Sigmund Freud, Malaise dans la Civilisation
Chap. II
La religion porte préjudice au jeu d’adaptation et de sélection en imposant uniformément à tous ses propres voies pour parvenir au bonheur et à l’immunité contre la souffrance. Sa technique consiste à rabaisser la valeur de la vie et à déformer de façon délirante l’image du monde réel, démarches qui ont pour postulat l’intimidation de l’intelligence. A ce prix, en fixant de force ses adeptes à un infantilisme psychique et en leur faisant partager un délire collectif, la religion réussit à épargner à quantité d’êtres humains une névrose individuelle, mais c’est à peu près tout. Il y a, nous l’avons dit, quantité de chemins pour conduire au bonheur, tel du moins qu’il est accessible aux hommes ; mais il n’en est point qui y mène à coup sûr. La religion elle-même peut ne pas tenir sa promesse.
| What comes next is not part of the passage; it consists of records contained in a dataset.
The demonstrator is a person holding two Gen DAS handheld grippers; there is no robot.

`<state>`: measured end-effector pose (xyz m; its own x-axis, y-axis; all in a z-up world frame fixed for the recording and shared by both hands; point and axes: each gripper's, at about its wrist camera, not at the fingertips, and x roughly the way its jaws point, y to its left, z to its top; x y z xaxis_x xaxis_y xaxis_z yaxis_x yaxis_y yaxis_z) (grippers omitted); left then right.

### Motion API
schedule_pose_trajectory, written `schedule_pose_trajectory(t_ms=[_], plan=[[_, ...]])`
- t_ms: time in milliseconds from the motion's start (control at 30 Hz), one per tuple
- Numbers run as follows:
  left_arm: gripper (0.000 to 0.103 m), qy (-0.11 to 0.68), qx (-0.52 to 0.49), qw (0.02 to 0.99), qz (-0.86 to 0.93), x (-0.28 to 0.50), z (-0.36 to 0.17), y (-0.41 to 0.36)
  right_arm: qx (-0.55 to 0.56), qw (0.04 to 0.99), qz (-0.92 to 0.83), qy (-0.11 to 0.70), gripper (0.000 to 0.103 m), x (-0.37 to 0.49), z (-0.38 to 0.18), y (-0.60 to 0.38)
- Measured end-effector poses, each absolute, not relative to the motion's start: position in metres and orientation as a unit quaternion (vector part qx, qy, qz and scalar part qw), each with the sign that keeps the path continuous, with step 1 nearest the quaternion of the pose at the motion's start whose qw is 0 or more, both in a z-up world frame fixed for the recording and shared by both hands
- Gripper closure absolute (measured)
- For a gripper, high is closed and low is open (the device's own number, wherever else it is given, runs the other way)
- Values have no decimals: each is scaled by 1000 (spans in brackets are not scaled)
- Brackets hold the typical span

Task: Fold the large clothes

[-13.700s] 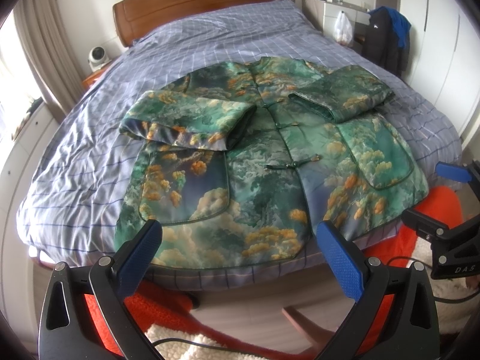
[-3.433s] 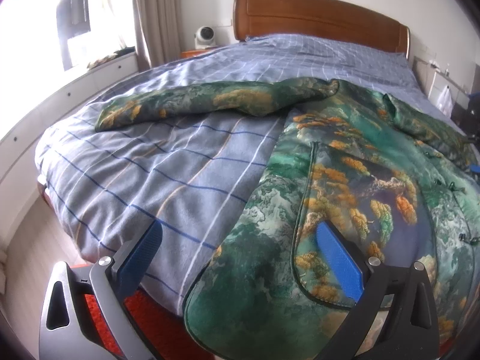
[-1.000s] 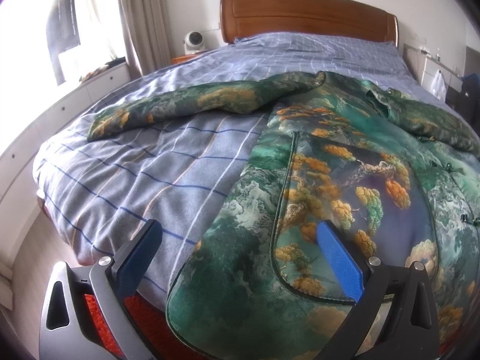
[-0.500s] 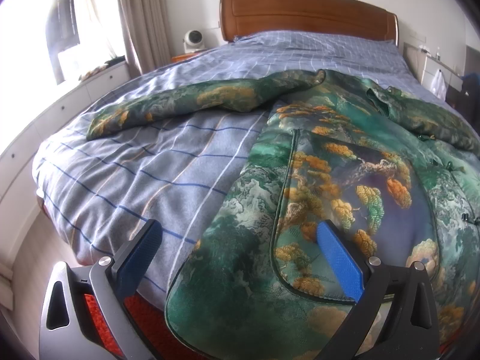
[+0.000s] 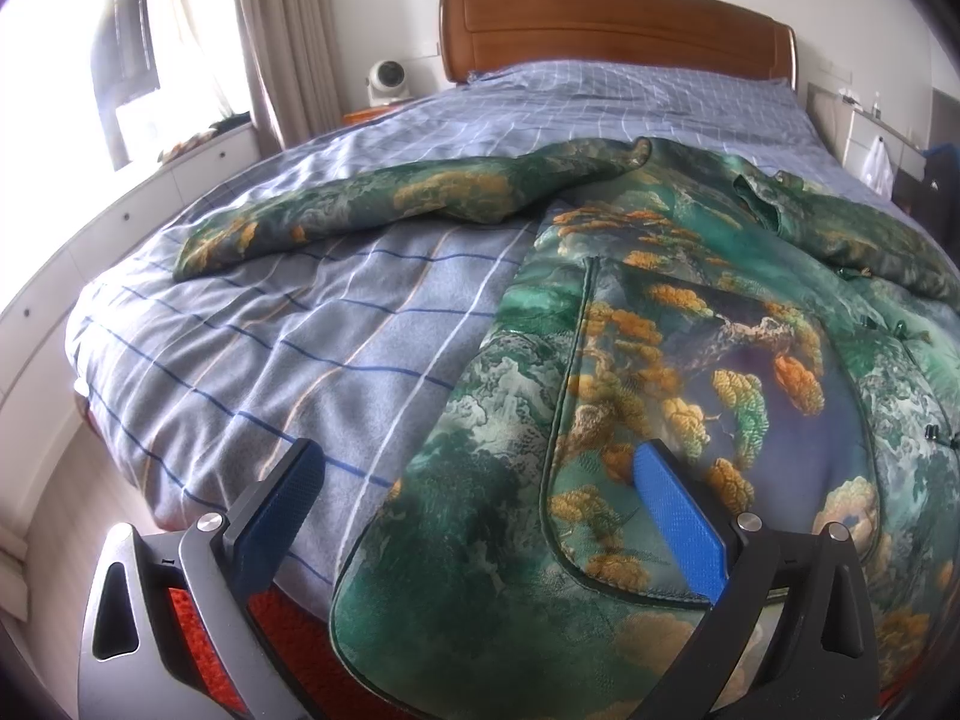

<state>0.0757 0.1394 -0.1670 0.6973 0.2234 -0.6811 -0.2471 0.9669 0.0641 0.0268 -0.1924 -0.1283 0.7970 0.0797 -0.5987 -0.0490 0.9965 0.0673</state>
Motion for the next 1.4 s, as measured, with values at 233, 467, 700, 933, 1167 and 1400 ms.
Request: schedule_pose_trajectory(t_ms=[233,467,700,933,1167,1400], plan=[[1,368,-16,921,128,76,-167,139,21,947,38,317,19,26,-129,-189],[1,367,-16,921,128,76,-167,139,17,948,41,316,19,25,-129,-186],[1,368,-16,921,128,75,-167,139,17,948,42,315,19,25,-128,-185],[1,368,-16,921,128,75,-167,138,17,948,45,314,19,23,-128,-185],[0,392,-62,913,97,75,-155,150,15,949,43,312,19,22,-127,-184],[0,398,-168,900,61,117,-103,234,16,949,46,312,19,23,-127,-185]])
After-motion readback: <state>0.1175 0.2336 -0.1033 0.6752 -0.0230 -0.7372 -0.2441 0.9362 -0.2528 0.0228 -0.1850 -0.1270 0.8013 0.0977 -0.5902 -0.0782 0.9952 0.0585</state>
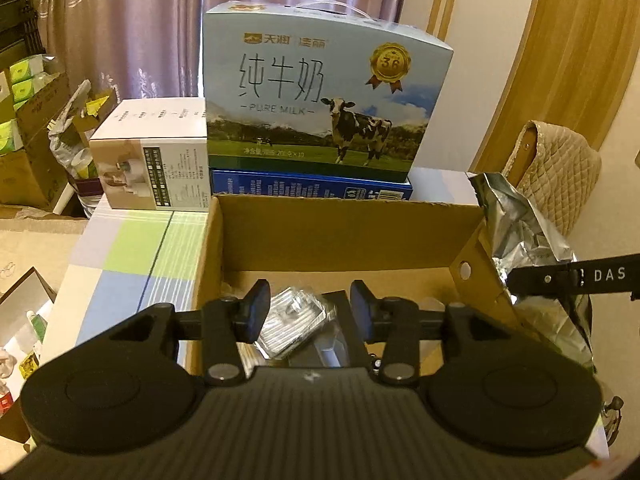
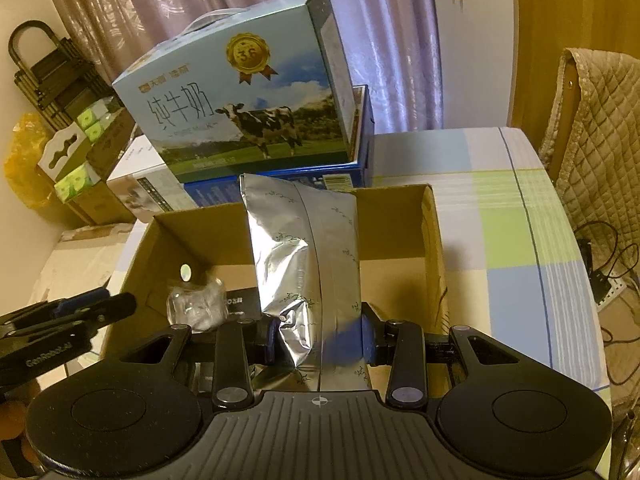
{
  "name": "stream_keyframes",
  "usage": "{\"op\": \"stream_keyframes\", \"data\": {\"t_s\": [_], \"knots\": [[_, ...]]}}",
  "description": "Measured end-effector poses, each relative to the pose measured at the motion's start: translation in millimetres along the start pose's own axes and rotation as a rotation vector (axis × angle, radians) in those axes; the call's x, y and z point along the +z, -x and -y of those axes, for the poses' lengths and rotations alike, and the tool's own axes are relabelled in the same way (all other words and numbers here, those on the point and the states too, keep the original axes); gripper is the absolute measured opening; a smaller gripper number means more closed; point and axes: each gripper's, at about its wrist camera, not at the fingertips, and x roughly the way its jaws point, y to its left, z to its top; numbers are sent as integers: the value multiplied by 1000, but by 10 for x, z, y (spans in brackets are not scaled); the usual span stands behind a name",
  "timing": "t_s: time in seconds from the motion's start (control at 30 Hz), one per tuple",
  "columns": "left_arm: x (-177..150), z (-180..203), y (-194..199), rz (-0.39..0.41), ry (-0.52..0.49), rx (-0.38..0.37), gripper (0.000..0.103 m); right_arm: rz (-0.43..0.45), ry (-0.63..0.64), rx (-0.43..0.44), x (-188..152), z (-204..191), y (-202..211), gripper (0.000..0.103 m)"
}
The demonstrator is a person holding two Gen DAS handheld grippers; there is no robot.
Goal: Organize objects
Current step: 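Open the left tool to drop the packaging while the right tool releases the foil bag, then withdraw both tools from the box toward the red figure on the table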
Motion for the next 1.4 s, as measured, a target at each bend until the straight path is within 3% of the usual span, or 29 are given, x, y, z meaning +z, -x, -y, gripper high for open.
{"op": "stream_keyframes", "data": {"t_s": [0.5, 0.7, 0.73, 0.8, 0.83, 1.13, 1.4], "knots": [[-35, 0, 85, 4, -22, 2, 38, 19, 9, -20, 73, -39, 41, 35], [-45, -13, 67, 2, -19, 4, 38, 74, 13, 4, 141, -91, 16, 36], [-46, -15, 67, 2, -19, 4, 38, 95, 13, 18, 157, -96, 20, 37], [-63, -26, 64, 3, -21, 4, 38, 132, 19, 33, 185, -109, 43, 59], [-74, -34, 66, 2, -20, 5, 38, 142, 27, 38, 190, -118, 59, 61], [-188, -100, 126, -13, 4, 8, 39, 106, 58, 16, 34, -133, 126, 62], [-295, -23, 467, 10, 13, 2, 45, 101, 70, 7, -274, -207, 472, 62]]}}
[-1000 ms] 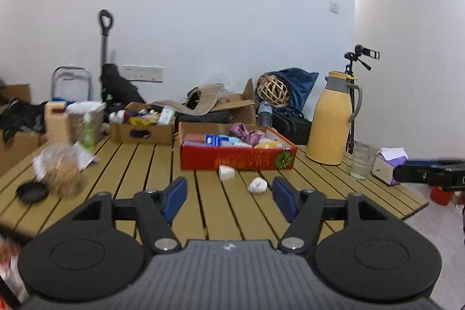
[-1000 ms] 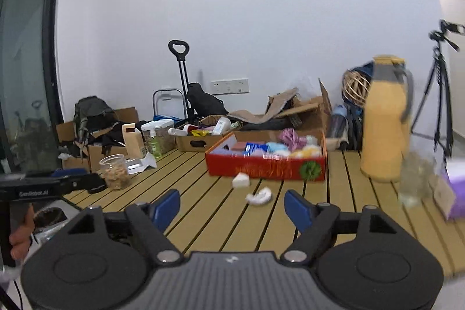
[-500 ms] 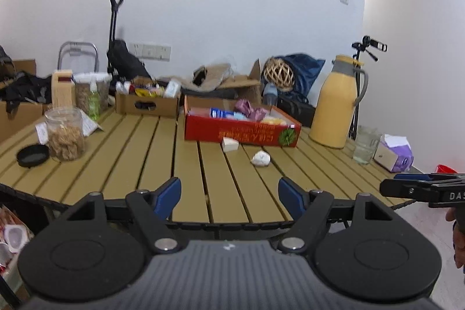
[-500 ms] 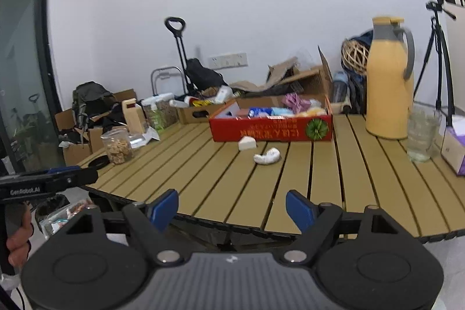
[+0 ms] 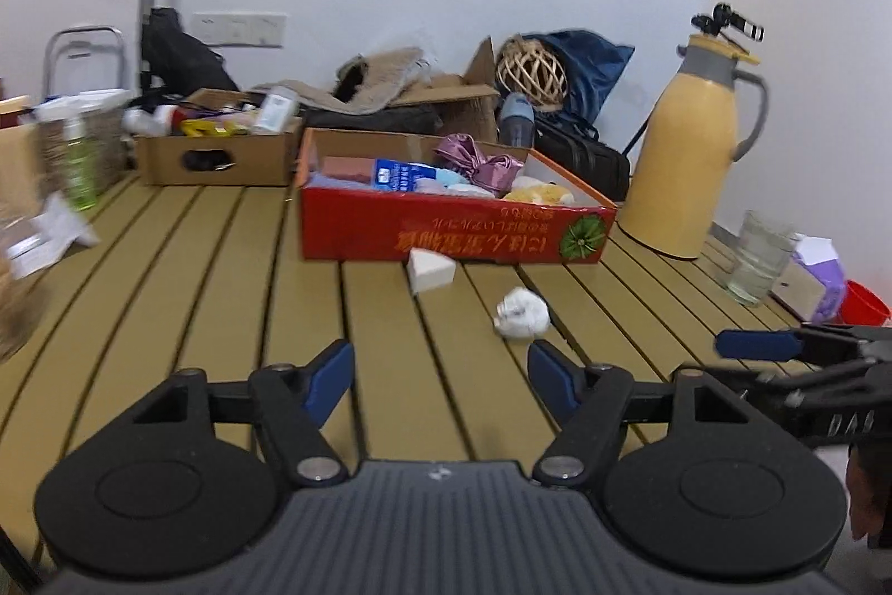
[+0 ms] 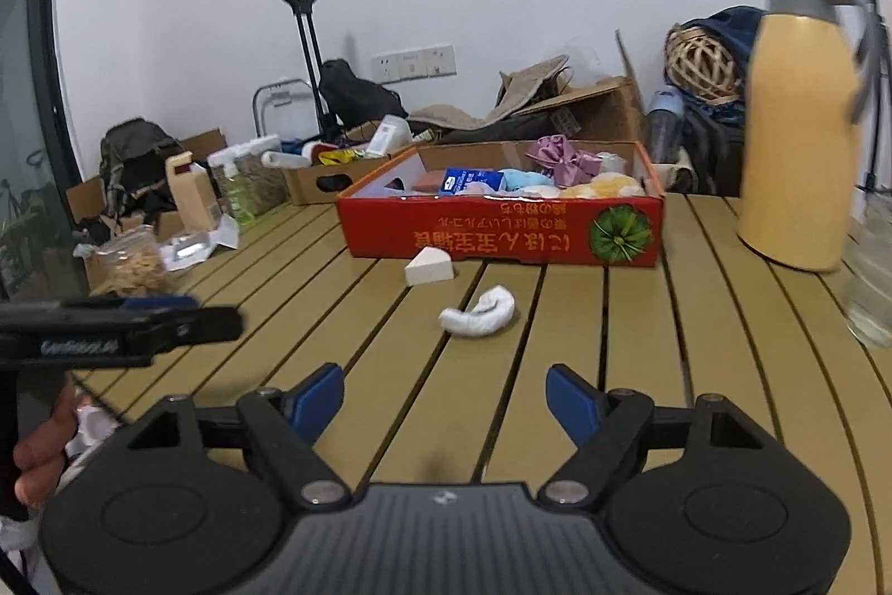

Quand le croyant se voit en définitive contraint d’invoquer les « voies insondables de Dieu », il avoue implicitement que, dans sa souffrance, il ne lui reste, en guise de dernières et uniques consolations et joies, qu’à se soumettre sans conditions. Et s’il est prêt à le faire, il aurait pu sans doute s’épargner ce détour.